WHAT IS EXPECTED
Where does the string "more" appear? Copy every line of the entries below that holds it.

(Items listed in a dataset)
+++++

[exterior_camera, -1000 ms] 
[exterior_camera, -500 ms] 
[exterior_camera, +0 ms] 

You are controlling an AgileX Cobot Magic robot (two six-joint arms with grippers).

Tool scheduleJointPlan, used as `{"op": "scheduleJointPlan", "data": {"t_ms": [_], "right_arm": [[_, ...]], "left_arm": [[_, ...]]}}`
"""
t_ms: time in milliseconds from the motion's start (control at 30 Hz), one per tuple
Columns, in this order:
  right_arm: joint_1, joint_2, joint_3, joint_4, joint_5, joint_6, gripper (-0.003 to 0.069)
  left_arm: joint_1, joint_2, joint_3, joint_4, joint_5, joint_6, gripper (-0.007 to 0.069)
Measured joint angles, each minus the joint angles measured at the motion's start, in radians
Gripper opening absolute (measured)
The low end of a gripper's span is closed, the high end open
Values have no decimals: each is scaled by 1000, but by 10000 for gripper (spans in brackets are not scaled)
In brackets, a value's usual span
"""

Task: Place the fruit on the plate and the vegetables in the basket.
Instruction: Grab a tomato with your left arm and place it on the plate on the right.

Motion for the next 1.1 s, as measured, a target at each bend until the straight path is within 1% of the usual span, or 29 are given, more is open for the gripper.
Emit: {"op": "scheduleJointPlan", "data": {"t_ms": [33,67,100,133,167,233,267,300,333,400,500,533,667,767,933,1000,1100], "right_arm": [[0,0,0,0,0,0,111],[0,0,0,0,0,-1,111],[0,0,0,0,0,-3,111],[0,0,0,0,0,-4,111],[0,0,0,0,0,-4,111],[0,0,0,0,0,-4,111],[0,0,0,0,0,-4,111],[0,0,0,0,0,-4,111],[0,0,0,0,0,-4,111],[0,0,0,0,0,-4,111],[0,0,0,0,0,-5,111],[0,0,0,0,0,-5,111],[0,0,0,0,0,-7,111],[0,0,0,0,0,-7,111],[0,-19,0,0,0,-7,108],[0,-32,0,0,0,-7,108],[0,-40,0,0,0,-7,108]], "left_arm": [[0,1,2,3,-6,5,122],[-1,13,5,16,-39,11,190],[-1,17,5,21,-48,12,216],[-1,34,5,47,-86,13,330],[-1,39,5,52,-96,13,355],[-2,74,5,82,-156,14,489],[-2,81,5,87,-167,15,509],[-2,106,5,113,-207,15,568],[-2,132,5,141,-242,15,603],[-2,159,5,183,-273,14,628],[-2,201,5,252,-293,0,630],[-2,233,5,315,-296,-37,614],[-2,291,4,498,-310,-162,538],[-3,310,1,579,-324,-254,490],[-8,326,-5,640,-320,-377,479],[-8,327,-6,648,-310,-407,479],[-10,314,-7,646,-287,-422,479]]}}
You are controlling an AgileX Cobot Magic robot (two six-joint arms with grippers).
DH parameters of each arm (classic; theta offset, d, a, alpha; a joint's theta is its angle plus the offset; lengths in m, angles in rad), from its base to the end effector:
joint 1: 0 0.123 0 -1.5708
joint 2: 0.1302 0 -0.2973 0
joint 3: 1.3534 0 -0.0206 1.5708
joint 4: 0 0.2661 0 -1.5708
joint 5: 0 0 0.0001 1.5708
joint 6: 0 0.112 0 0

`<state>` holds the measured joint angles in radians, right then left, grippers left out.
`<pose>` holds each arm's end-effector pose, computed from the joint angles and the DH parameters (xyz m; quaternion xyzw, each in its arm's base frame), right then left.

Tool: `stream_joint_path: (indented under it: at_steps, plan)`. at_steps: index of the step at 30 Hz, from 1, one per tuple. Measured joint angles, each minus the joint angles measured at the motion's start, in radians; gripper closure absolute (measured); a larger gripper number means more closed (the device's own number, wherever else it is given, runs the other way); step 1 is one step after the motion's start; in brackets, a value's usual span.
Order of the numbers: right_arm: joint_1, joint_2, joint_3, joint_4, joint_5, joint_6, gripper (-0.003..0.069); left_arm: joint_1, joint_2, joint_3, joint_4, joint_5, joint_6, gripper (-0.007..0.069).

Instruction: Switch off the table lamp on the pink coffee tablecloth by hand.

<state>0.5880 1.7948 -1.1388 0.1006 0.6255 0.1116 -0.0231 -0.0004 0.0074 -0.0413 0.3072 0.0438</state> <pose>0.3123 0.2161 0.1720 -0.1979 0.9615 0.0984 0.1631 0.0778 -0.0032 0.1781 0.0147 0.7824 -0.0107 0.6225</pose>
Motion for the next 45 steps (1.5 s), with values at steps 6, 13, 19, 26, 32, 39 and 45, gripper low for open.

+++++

ANSWER AREA
Motion for the next 1.1 s, as measured, a target at each bend until the straight path is within 1% of the usual span, or 29 are given, more is open for the gripper.
Tool: `stream_joint_path: (indented under it: at_steps, plan)`. at_steps: index of the step at 30 Hz, from 1, one per tuple. Measured joint angles, each minus the joint angles measured at the motion's start, in radians; gripper closure absolute (measured); a larger gripper number means more closed (the device's own number, wherever else it is given, runs the other way); step 1 is one step after the motion's start; in brackets, a value's usual span.

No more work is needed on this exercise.